* [Work required]
Copy each line from the listing below where the word "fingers" shows up.

------------------------------------------------------------

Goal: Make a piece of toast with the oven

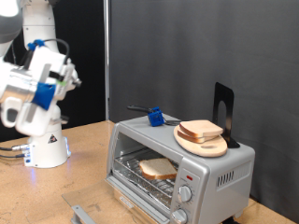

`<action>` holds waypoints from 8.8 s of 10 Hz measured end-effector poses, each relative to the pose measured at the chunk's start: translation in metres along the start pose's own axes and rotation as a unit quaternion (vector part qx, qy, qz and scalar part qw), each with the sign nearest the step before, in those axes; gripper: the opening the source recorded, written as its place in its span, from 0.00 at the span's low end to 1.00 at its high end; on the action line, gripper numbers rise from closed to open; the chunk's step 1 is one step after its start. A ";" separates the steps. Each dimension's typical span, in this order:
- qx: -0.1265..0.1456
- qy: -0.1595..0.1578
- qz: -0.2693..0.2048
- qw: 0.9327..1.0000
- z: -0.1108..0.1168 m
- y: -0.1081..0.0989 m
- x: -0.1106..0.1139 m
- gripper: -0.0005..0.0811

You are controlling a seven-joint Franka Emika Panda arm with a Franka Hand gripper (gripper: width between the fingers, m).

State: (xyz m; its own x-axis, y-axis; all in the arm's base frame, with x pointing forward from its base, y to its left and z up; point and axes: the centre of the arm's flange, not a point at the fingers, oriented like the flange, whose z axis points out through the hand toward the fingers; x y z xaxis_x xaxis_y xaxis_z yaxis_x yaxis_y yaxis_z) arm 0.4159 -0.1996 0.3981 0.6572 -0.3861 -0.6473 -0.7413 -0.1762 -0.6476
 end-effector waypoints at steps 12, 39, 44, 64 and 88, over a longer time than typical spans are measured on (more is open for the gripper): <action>-0.031 0.072 0.013 0.997 -0.011 0.068 0.091 0.84; -0.078 0.074 0.002 0.994 0.124 0.167 0.123 0.84; -0.056 0.060 0.011 0.997 0.117 0.170 0.114 0.84; -0.081 0.087 0.008 0.993 0.140 0.169 0.138 0.84; 0.010 -0.072 -0.042 0.996 0.186 0.054 -0.019 0.84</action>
State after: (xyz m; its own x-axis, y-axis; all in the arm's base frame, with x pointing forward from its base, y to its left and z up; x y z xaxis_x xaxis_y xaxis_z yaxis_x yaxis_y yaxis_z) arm 0.3890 -0.0332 0.3009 0.7305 -0.2362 -0.6408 -0.6812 -0.1838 -0.7087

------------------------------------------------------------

* [Your response]
You are controlling a seven-joint Franka Emika Panda arm with a Franka Hand gripper (gripper: width between the fingers, m).
State: (xyz m; its own x-axis, y-axis; all in the arm's base frame, with x pointing forward from its base, y to its left and z up; point and axes: the centre of the arm's flange, not a point at the fingers, oriented like the flange, whose z axis points out through the hand toward the fingers; x y z xaxis_x xaxis_y xaxis_z yaxis_x yaxis_y yaxis_z) arm 0.4159 -0.1996 0.3981 0.6572 -0.3861 -0.6473 -0.7413 -0.1762 -0.6476

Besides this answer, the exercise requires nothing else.